The movie was wonderful to me. The message brought by Cicely Tyson summed up the entire movie. Everything happened for that reason. I was raised in the church. My father is a pastor. He saw the movie with me and when asked about the language he replied, “Children will hear those words more on the playground than in this movie.” As a teacher I can tell you it is true. Children need to learn how to deal with reality and still be steadfast in their beliefs and faith. If you are not secure in your faith and that easily impressionable you should not watch it. If you take your children—sit down and discuss it afterwards. You are your child’s first teacher—be a good one.

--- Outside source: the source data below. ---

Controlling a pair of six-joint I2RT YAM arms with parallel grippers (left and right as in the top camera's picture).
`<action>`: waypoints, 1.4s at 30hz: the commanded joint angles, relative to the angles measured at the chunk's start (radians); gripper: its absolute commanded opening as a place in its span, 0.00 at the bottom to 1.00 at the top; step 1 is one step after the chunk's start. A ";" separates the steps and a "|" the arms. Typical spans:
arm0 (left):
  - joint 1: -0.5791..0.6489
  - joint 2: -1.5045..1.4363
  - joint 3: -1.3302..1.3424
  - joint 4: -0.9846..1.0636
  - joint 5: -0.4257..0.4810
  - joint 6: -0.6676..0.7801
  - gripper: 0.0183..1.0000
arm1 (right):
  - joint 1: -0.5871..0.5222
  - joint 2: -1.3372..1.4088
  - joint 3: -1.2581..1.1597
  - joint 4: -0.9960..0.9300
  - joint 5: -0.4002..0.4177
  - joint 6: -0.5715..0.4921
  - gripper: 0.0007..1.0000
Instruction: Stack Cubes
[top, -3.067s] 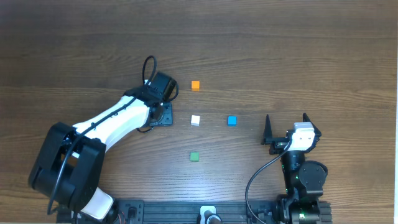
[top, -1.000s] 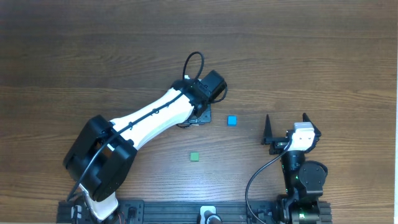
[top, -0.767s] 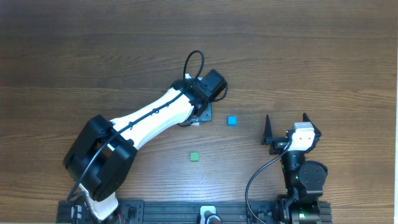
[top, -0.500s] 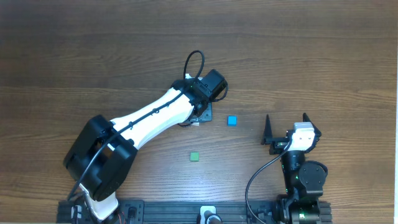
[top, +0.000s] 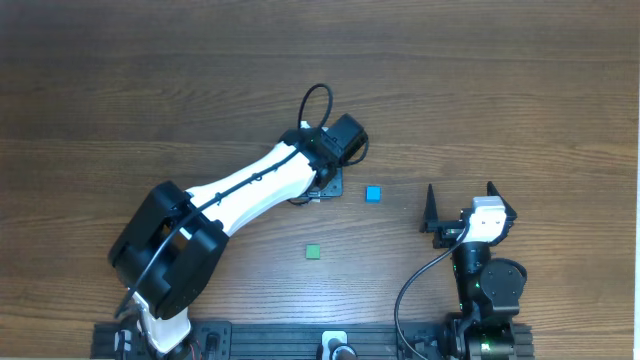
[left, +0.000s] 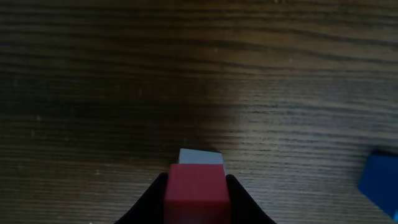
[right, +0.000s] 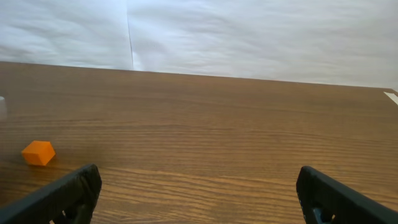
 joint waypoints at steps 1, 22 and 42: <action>-0.008 0.015 0.012 0.003 -0.004 0.012 0.12 | -0.005 -0.009 -0.008 0.002 -0.008 -0.001 0.99; -0.008 0.015 0.012 -0.005 -0.001 0.012 0.32 | -0.005 -0.009 -0.008 0.002 -0.008 -0.001 0.99; 0.059 0.025 0.134 0.007 -0.043 0.045 0.69 | -0.005 -0.009 -0.008 0.002 -0.008 -0.001 0.99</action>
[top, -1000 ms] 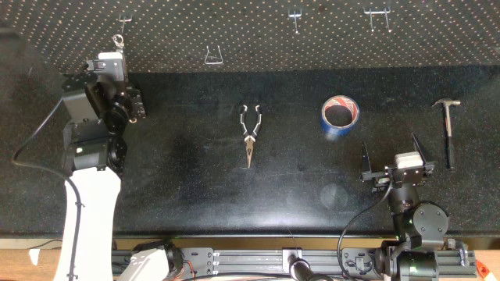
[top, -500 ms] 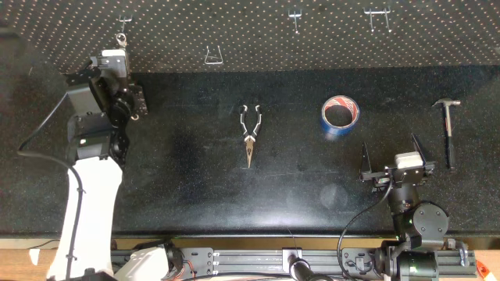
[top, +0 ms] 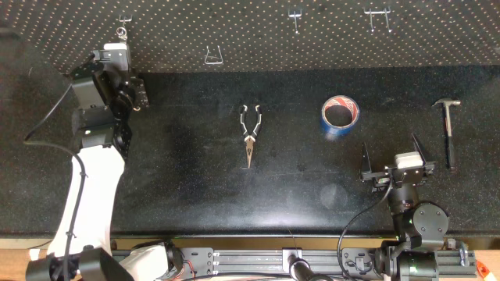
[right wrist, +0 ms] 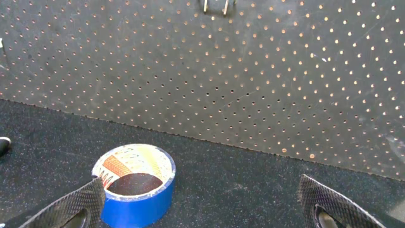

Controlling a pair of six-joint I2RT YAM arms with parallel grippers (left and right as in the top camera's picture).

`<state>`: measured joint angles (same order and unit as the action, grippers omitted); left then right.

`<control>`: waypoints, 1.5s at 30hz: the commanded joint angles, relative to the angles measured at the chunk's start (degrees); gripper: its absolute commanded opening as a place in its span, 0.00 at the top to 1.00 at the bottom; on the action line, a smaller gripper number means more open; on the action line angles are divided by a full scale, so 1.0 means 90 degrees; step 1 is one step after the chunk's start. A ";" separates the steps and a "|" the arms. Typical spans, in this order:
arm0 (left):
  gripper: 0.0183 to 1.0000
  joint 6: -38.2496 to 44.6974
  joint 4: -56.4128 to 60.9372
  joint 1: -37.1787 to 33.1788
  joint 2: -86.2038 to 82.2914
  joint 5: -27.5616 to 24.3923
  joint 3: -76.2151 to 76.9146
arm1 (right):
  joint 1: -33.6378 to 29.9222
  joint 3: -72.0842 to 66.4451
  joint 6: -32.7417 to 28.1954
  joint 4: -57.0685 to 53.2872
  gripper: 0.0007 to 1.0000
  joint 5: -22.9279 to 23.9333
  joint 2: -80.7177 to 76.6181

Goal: Place Tools Onto Pegboard

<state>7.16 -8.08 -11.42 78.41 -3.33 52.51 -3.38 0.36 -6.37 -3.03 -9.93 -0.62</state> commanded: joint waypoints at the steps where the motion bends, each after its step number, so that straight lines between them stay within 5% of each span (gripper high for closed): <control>1: 0.99 -0.0129 0.0202 0.0022 0.0236 -0.0085 0.0034 | -0.0032 -0.0015 -0.0041 -0.0044 0.01 0.0053 0.0063; 9: 0.98 -0.0129 0.1010 0.0022 0.0590 -0.0085 0.0034 | -0.0032 -0.0015 -0.0041 -0.0044 0.01 0.0053 0.0063; 10: 0.91 -0.0129 0.1086 0.0022 0.0627 -0.0085 0.0036 | -0.0032 -0.0015 -0.0041 -0.0044 0.00 0.0053 0.0063; 13: 0.36 -0.0129 0.1139 0.0022 0.0639 -0.0083 0.0034 | -0.0032 -0.0015 -0.0041 -0.0044 0.00 0.0053 0.0063; 14: 0.01 -0.0126 0.1115 0.0022 0.0636 0.0005 0.0034 | -0.0032 -0.0015 -0.0041 -0.0044 0.00 0.0053 0.0063; 37: 0.00 -0.0163 -0.3592 0.0022 -0.3293 -0.0012 0.0034 | -0.0032 -0.0015 -0.0041 -0.0044 0.00 0.0053 0.0063; 39: 0.00 -0.0840 -0.3568 0.0024 -0.3354 -0.0447 0.0034 | -0.0032 -0.0015 -0.0041 -0.0044 0.00 0.0053 0.0063; 45: 0.00 -0.1965 -0.3728 0.0814 -0.2555 -0.0444 0.0034 | -0.0032 -0.0015 -0.0041 -0.0044 0.01 0.0053 0.0063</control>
<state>-3.31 -41.32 -8.38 51.20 -5.65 52.64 -3.38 0.38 -6.37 -3.05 -9.93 -0.62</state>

My Ratings: Better than Average / 4
—TuLisha Haynes, age 27
Neutral
Neutral—After Tyler Perry’s “Diary of a Mad Black Woman”, my wife and I were on the edge of our seats awaiting the return of the ever funny Mable (Madea) Simmons. We own all the stage plays and loved the way Jesus was the center of the plays and the first film. Unfortunately, after viewing “Family Reunion”, I was utterly disappointed. I actually left the film with a heavy heart and spirit. The truth is, while the film was extremely funny, it lacked the substance of the truth that the first film as well as his stage plays carry. There was no mention of Jesus or salvation at all. However, there were a few scenes of forgiveness, true love and exhortation. One of the best scenes was with the main characters Lisa, Vanessa and Victoria. Where Vanessa comes to the point where she finally tells her evil mother Victoria that she forgives her for the horrible things she allowed to happen to her as a child.

Another great scene is towards the end of the film where Cicely Tyson and Maya Angelo deliver a moving speech to the younger generations, exhorting them to rise up and be what God has called them to be. Moreover, the film does deal with some real life issues such as: abuse, pre-marital sex and real love. I would not recommend bringing your pre-teen or teenager to see this film.

One thing the film does showcase is what the Bible says in John 10:10 “The thief comes but to steal, kill and destroy, but I have come that you may have life and life more abundantly.” You can see the people in the film who are not saved or serving the Lord are extremely lost, while those who are have experienced the true deep and real love of a relationship with Jesus Christ are working towards a stronger relationship with him, i.e.: (Vanessa and Frankie’s relationship). This is not a must see film in my opinion and lacks the true gospel message.
My Ratings: Average / 3
—Ryan Rice, age 23
Comments from young people
Positive—This is a great movie. If you’re looking for a funny movie, then this is it.